Sunday, 2 October 2011

Book Review: The Invention of the Jewish People by Shlomo Sand


Book Review: The Invention of the Jewish People by Shlomo Sand. 2009. Verso Books, London and New York. English translation from the Hebrew by Yael Lotan.

by Bill Willers

In this book, Shlomo Sand, an historian at Israel’s University of Tel Aviv, and part of a “post-Zionist” movement contesting this “imagined universe” with its “mythological kingdom of David”, accuses rabbinical Judaism of avoiding its own history.
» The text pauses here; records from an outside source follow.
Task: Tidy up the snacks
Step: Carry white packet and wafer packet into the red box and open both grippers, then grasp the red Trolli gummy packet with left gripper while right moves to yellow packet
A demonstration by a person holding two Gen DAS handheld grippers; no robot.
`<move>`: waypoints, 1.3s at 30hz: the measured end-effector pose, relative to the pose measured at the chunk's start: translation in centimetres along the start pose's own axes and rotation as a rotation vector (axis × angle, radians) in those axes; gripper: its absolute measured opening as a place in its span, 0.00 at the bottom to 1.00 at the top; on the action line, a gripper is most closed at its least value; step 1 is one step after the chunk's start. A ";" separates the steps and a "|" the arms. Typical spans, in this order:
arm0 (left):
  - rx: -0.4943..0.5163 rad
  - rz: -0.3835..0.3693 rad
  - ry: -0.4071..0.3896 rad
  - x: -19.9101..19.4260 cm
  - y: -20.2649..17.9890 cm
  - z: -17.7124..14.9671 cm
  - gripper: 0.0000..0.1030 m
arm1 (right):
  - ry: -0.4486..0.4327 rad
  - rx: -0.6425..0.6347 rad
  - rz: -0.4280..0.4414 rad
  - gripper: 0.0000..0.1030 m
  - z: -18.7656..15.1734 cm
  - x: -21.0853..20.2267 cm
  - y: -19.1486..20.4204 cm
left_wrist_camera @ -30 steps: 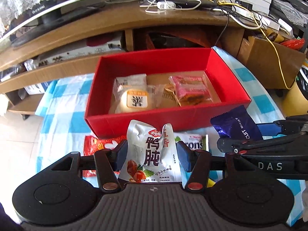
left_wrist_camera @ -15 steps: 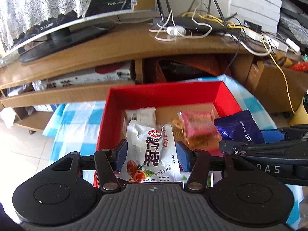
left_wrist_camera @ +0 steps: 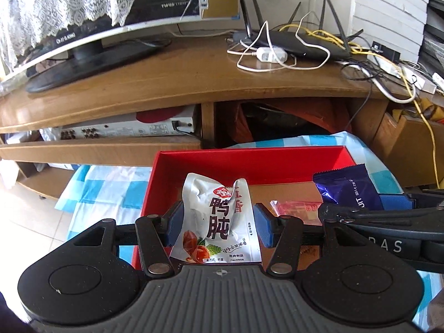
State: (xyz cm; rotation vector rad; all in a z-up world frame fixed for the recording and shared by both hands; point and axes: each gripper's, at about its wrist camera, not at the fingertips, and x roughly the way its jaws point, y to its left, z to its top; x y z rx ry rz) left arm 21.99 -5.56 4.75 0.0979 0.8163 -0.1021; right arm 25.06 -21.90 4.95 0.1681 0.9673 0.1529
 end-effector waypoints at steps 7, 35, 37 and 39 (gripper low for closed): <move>-0.027 -0.006 0.052 3.1 0.3 0.0 0.59 | 0.031 0.003 -0.008 0.69 0.3 3.1 -0.5; -0.042 0.006 0.096 4.5 0.6 -0.1 0.79 | 0.056 0.015 -0.043 0.70 0.0 5.0 -1.2; -0.041 0.003 0.088 4.3 0.6 0.0 0.80 | 0.054 0.016 -0.043 0.70 0.1 5.0 -1.3; -0.042 0.003 0.081 4.0 0.5 0.0 0.80 | 0.049 0.022 -0.039 0.70 0.1 4.9 -1.4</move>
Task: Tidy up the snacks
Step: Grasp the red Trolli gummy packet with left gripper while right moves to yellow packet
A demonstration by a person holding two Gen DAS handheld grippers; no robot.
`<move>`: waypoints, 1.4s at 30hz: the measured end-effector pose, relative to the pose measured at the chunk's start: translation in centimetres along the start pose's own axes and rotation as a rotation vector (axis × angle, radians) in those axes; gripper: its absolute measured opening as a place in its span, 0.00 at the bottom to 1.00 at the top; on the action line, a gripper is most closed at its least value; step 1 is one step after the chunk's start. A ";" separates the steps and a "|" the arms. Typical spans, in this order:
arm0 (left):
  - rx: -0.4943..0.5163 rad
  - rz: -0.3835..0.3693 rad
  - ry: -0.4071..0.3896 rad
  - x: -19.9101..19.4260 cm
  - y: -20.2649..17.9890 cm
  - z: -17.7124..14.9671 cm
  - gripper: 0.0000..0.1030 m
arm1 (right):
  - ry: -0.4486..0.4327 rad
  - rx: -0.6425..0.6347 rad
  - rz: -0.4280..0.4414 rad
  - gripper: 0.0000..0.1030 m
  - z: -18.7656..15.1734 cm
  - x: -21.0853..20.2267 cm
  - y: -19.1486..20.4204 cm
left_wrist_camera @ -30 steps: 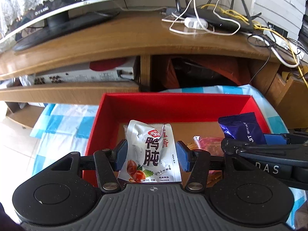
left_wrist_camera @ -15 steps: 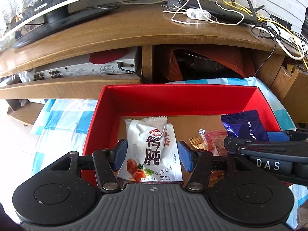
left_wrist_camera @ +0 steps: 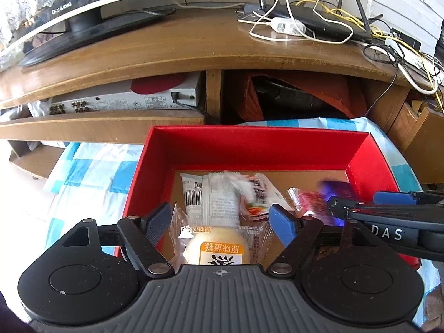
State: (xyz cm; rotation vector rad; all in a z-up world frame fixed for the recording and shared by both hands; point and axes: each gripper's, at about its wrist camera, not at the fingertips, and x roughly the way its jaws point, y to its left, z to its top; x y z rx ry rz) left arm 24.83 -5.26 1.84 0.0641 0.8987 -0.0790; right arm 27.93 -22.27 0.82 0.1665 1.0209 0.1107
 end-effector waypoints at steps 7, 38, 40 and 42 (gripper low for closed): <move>-0.013 -0.006 -0.008 -0.5 0.2 0.1 0.82 | -0.012 0.005 0.001 0.73 0.1 -0.5 -0.1; -0.165 -0.029 0.084 -6.8 7.1 -7.1 0.86 | 0.066 -0.194 0.158 0.74 -8.0 -7.0 6.4; -0.170 -0.035 0.088 -6.7 7.6 -7.3 0.87 | 0.080 -0.202 0.162 0.75 -8.5 -7.0 6.6; -0.171 -0.037 0.092 -6.3 8.1 -7.2 0.87 | 0.093 -0.202 0.164 0.75 -9.0 -7.1 6.6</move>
He is firm in challenging “the nationalization of the Bible and its transformation into a reliable history book” and its basis for “the sacred trinity of Bible-Nation-Land of Israel”.
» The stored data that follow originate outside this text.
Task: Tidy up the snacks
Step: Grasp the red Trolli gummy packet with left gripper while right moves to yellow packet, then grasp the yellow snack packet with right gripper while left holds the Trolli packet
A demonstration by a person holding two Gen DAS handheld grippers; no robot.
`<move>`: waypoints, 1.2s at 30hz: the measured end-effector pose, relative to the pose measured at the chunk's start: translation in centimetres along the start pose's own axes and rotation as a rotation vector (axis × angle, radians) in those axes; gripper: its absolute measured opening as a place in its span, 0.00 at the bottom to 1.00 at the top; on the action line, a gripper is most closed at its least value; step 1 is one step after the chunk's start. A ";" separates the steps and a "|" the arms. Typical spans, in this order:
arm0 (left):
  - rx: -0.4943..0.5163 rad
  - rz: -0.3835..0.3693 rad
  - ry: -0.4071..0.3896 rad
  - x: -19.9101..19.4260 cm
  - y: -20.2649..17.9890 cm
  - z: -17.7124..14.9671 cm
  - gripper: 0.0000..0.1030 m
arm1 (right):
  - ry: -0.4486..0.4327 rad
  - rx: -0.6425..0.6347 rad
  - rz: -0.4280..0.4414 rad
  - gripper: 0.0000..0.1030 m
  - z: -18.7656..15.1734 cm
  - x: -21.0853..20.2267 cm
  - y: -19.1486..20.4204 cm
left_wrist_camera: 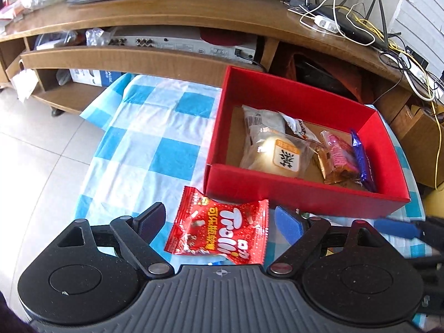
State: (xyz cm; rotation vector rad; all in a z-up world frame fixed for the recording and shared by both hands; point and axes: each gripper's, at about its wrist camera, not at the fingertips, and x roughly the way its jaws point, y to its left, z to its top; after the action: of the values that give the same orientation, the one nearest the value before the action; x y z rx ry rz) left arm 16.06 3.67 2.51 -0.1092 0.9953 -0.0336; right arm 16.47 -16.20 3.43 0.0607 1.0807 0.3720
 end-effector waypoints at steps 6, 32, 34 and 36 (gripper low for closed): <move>-0.024 -0.016 0.043 2.2 0.8 0.6 0.88 | 0.024 -0.002 0.008 0.75 -0.3 0.4 0.2; 0.011 0.004 0.122 5.3 -0.3 -0.2 0.82 | 0.088 -0.006 0.035 0.77 -1.1 1.5 -0.1; 0.018 -0.004 0.115 4.6 -0.3 -0.5 0.78 | 0.088 -0.010 0.032 0.77 -1.4 1.3 0.0; 0.022 -0.018 0.109 3.7 -0.2 -0.8 0.72 | 0.088 -0.009 0.033 0.77 -1.7 1.1 0.1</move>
State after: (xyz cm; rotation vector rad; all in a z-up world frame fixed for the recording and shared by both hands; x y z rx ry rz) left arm 17.40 3.11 -1.02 -0.0974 1.1026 -0.0677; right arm 15.37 -15.96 1.72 0.0545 1.1657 0.4118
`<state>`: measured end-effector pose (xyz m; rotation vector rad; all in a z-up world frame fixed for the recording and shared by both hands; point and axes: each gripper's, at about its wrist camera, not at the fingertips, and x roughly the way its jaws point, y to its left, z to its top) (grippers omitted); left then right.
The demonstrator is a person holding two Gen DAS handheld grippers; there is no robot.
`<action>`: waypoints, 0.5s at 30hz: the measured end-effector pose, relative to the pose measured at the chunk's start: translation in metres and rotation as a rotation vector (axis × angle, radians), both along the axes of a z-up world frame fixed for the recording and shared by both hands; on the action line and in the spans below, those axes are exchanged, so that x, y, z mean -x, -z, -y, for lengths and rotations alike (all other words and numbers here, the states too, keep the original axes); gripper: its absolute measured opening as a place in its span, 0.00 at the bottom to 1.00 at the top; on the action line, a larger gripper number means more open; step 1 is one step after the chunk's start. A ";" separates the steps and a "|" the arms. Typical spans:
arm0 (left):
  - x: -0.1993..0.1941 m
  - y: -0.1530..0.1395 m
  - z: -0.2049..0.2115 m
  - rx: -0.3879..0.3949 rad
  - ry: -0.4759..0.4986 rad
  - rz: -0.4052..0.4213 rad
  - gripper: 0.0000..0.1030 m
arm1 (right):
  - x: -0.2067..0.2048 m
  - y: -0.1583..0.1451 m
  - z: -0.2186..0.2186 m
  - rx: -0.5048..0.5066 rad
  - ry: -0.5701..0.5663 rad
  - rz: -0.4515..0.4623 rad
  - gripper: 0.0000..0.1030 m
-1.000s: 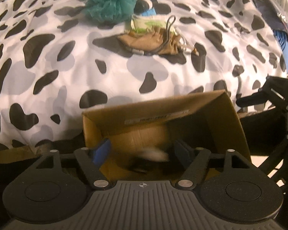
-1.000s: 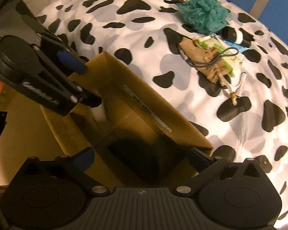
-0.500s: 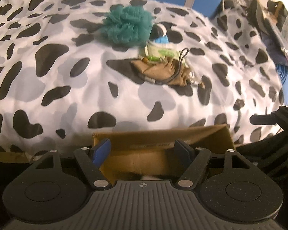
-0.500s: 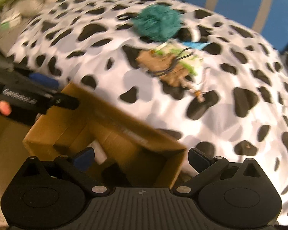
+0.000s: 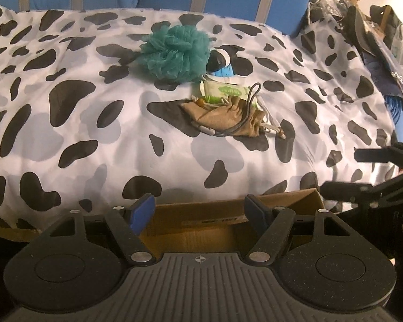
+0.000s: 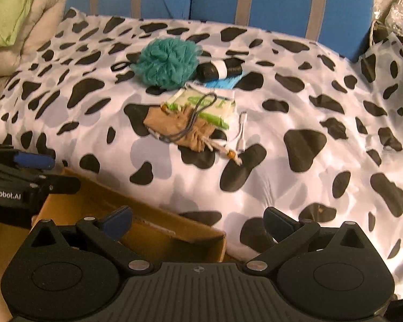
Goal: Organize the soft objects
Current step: 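Move left gripper back to the teal mesh loofah on the bed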
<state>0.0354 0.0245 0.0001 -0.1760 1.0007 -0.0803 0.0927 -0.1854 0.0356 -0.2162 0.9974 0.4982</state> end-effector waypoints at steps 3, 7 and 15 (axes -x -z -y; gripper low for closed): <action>-0.002 -0.002 0.000 -0.008 -0.008 0.008 0.70 | -0.005 -0.003 -0.002 -0.012 0.001 0.018 1.00; -0.009 -0.005 -0.004 0.006 -0.019 0.027 0.70 | -0.017 -0.006 -0.004 -0.017 -0.009 0.044 1.00; -0.039 -0.006 -0.009 -0.047 0.018 0.079 0.70 | -0.050 -0.007 0.005 -0.016 -0.032 0.102 1.00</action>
Nowhere within Rome’s detailed records is there documentation of an expulsion from Judea that could be a basis for an “Exile” and a “Diaspora”. Rather, Judaism’s history has been one of converting non-Semitic peoples. Judaism was historically evangelistic, and within officially polytheistic Rome, itself struggling with hedonism and corruption, the monotheistic religion offered moral grounding for converts. From there Judaism spread throughout the Empire, only to slow in the fourth century when a repressive Christianity, having become differentiated from its Judaic root, became official state religion.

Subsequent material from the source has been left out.